Electric Car Company Better Place Files for Israel Bankruptcy

Pipe Dream: Better Place had vowed to erect electric car charging stations across Israel. Image by getty images
The electric car company Better Place, which had pledged to erect electric car charging stations throughout Israel, has filed for bankruptcy in an Israeli court.
In a motion filed in Tel Aviv’s Central District Court on Sunday to dissolve the company, Better Place said it was looking for a temporary liquidator.
The company, based in Palo Alto, Calif., fired about half of its staff in October 2012.
Better Place provides charge spots and battery-switch stations for the Renault Fluence ZE, an electric car that went on sale last year in Israel. Fewer than 1,000 of the cars have been sold in Israel.

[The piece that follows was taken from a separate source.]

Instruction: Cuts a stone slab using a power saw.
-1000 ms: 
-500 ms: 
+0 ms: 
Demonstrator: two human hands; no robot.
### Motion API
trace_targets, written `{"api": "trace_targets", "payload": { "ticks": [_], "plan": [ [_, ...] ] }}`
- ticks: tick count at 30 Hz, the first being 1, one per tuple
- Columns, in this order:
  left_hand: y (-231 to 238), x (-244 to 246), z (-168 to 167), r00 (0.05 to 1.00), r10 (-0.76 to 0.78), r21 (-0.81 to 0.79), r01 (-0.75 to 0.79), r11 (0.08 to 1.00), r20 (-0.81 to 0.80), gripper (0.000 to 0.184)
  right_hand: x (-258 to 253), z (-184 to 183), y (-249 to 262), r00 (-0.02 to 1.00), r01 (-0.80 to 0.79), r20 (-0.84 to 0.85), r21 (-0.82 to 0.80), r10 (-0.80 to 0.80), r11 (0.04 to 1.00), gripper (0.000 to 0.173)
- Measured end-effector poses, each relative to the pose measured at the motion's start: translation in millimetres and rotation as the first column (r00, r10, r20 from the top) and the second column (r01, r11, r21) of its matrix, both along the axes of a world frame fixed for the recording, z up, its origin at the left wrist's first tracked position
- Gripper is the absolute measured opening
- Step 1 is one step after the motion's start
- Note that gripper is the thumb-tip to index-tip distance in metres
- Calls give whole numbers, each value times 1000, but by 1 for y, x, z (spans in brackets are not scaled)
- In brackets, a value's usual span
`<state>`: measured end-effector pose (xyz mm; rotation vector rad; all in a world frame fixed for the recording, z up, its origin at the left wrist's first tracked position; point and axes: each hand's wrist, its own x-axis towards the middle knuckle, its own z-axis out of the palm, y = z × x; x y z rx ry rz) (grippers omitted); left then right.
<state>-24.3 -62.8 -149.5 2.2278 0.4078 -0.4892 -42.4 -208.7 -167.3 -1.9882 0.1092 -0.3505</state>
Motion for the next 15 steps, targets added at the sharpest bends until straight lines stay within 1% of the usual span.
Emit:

Better Place had raised more than $850 million in investments since its founding in 2007.
The company lost $812 million in 2012 alone and would have needed at least another four years and investment of some $500 million to reach a breakeven point, the Israeli business daily Globes reported.
“We stand by the original vision as formulated by Shai Agassi of creating a green alternative that would lessen our dependence on highly polluting transportation technologies,” the company’s management said in a statement issued Sunday. “The vision is still valid and important and we remain hopeful that eventually the vision will be realized for the benefit of a better world. However, Better Place will not be able to take part in the realization of this vision.”
Agassi, the Israeli-American founder of Better Place, was ousted by its board last year. Agassi then resigned from the company’s board of directors.